▶ **The problem**
Take every record and write it out again exactly, with no images included.

#### Data for the task

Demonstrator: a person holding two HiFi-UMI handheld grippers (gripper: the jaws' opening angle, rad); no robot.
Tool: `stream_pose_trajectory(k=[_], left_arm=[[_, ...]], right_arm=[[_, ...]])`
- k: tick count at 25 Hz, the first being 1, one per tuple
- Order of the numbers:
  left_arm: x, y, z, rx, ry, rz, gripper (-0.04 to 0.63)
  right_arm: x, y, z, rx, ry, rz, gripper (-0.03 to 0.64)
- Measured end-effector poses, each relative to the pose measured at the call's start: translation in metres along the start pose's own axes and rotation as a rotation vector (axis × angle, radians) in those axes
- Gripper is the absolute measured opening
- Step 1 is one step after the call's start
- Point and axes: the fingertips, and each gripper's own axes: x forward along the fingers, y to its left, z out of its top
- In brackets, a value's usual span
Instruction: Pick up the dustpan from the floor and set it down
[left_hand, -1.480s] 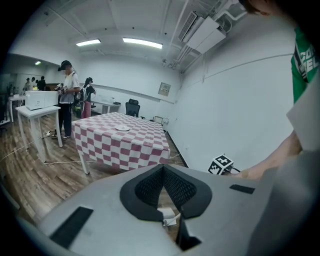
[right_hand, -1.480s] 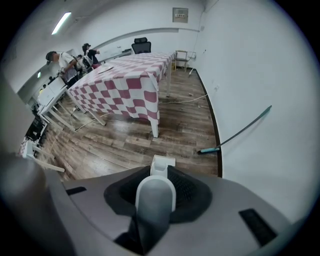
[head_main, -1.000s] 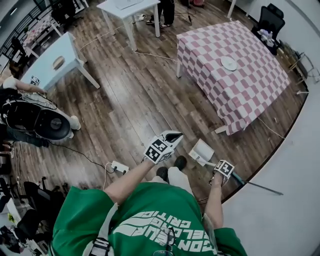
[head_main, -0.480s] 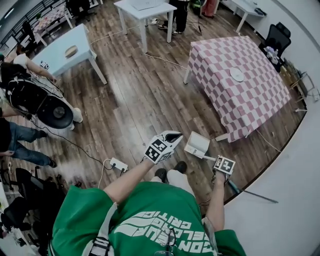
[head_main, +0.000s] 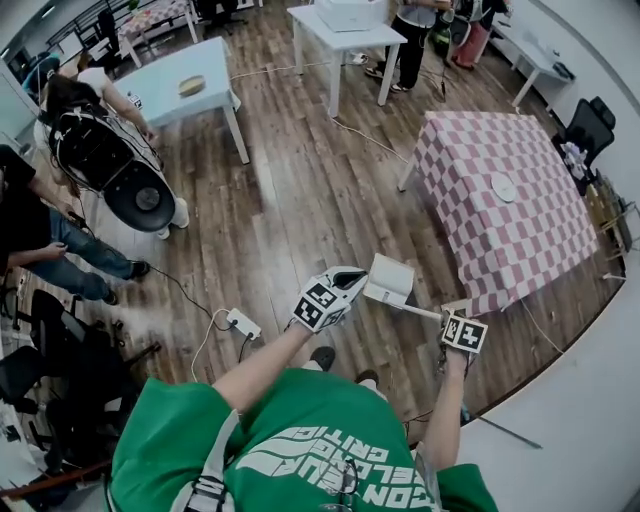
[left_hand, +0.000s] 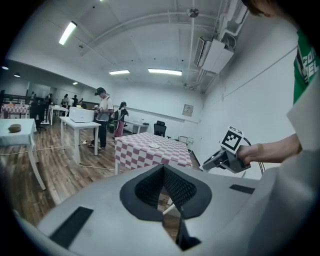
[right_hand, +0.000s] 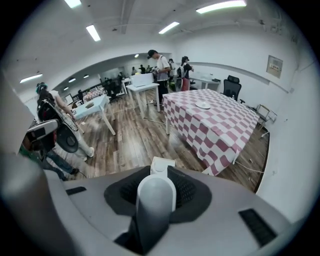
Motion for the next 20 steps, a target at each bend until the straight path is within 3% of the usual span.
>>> stream_pose_trajectory(k=[9, 20], left_arm=[[-0.003, -0.016, 0.004, -0.028, -0.028, 0.093, 0.004], [0.012, -0.057, 0.008, -0.036, -0.037, 0.124, 0.004]], right_arm=[[-0.03, 0.021, 0.051, -0.198, -0.076, 0.092, 0.109], [-0.055, 0.004, 0.055, -0.266, -0.139, 0.153, 0.109]])
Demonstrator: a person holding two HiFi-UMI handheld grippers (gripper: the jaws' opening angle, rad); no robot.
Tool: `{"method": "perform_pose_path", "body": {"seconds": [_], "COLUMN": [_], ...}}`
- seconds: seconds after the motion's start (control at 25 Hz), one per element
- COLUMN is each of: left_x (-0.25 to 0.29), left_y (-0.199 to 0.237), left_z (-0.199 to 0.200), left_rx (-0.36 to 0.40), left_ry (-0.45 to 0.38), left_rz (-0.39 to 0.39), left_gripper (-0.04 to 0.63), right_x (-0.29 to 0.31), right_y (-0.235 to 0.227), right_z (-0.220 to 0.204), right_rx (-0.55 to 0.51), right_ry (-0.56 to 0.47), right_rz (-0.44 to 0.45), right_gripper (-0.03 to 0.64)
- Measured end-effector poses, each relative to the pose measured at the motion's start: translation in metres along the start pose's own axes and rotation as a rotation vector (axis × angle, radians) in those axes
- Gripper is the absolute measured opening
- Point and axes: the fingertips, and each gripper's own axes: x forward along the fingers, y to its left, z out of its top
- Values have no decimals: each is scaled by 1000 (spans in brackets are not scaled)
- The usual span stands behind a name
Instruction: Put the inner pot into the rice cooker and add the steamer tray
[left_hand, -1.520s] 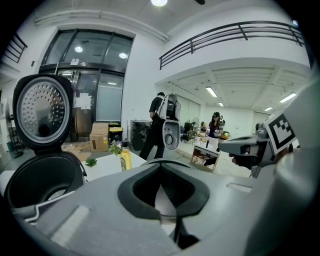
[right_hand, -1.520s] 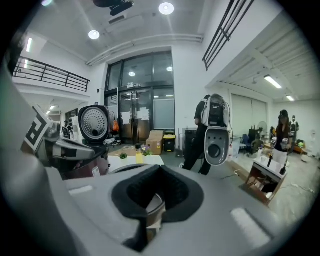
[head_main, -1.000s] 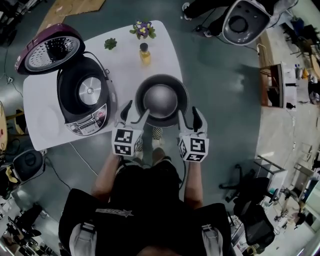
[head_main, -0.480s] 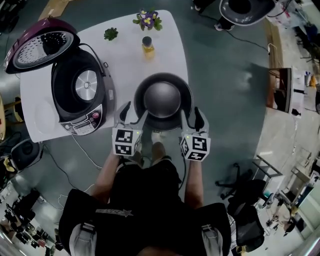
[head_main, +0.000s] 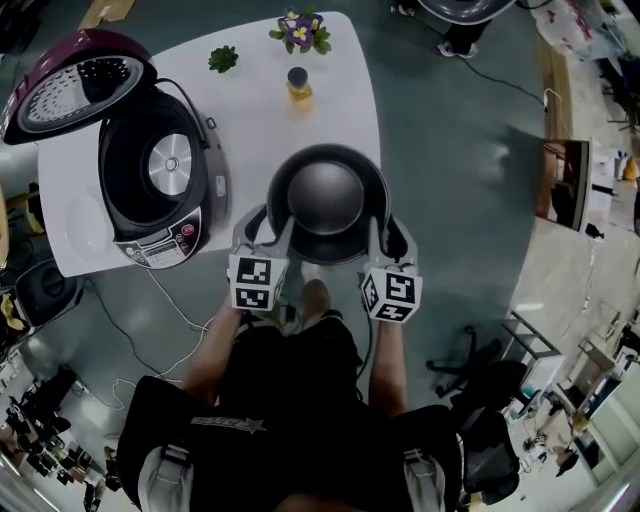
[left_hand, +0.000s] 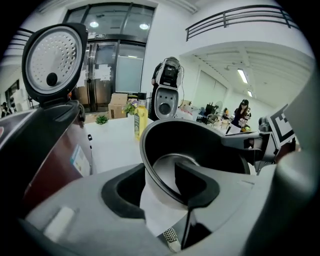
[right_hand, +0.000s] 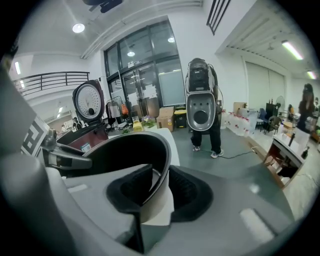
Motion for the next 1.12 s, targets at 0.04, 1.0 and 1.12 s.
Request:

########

▶ **Response to the exercise**
Demonstrator: a person holding two HiFi-UMI handheld grippers (gripper: the jaws' opening angle, rad); no robot.
Tool: `stream_pose_trajectory(k=[_], left_arm=[[_, ...]], right_arm=[[_, ...]])`
- k: tick count at 25 Hz, the first being 1, one per tuple
- Order of the numbers:
  left_arm: x, y, z, rx, ry, rz, gripper (-0.04 to 0.63)
  right_arm: x, y, z, rx, ry, rz, gripper (-0.03 to 0.64)
- Measured end-effector poses, each relative to the pose measured at the call's start: translation in metres along the start pose's own axes and rotation as a rotation vector (axis × angle, radians) in those axes
- Gripper is the absolute measured opening
- Step 1 is one step after the call's start
- Point and axes: the fingertips, and each gripper's own axes: x forward along the fingers, y to its left, z out of its top
- In brackets, a value's usual span
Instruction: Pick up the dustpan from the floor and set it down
[left_hand, -1.480s] 
[right_hand, -1.480s] 
[head_main, -1.000s] 
[head_main, -0.480s] 
[head_main, +0.000s] 
[left_hand, +0.000s] 
[right_hand, +0.000s] 
Motion for the next 20 steps, a target at each bend until the straight path is within 3% of the usual span.
>>> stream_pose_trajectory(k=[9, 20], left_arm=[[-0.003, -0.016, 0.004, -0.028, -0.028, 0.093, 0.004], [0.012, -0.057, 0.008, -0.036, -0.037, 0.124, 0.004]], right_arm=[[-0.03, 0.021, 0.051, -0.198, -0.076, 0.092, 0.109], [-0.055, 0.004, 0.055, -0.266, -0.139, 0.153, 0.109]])
Demonstrator: a person holding two HiFi-UMI handheld grippers (gripper: the jaws' opening angle, rad); no robot.
Tool: `{"method": "perform_pose_path", "body": {"seconds": [_], "COLUMN": [_], ...}}`
- seconds: seconds after the motion's start (control at 25 Hz), one per element
- COLUMN is each of: left_x (-0.25 to 0.29), left_y (-0.199 to 0.237), left_z (-0.199 to 0.200), left_rx (-0.36 to 0.40), left_ry (-0.45 to 0.38), left_rz (-0.39 to 0.39), left_gripper (-0.04 to 0.63), right_x (-0.29 to 0.31), right_y (-0.235 to 0.227), right_z (-0.220 to 0.204), right_rx (-0.55 to 0.51), right_ry (-0.56 to 0.47), right_rz (-0.44 to 0.45), right_gripper (-0.03 to 0.64)
- Measured end-effector poses, each relative to the pose measured at the motion's start: translation in metres along the start pose's own axes and rotation as a rotation vector (axis × angle, radians) in those axes
- Gripper is the absolute measured opening
- Point and axes: the fingertips, and each gripper's own axes: x forward along the fingers, y to its left, z out of its top
- Values have no decimals: each is scaled by 1000 (spans in brackets are not scaled)
- The usual span stands behind a name
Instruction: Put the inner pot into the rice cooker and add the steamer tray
[left_hand, -1.520s] 
[right_hand, -1.520s] 
[head_main, -1.000s] 
[head_main, -0.480s] 
[head_main, +0.000s] 
[left_hand, +0.000s] 
[right_hand, +0.000s] 
Motion for the next 1.12 s, targets at 0.04, 1.0 and 1.12 s.
Request:

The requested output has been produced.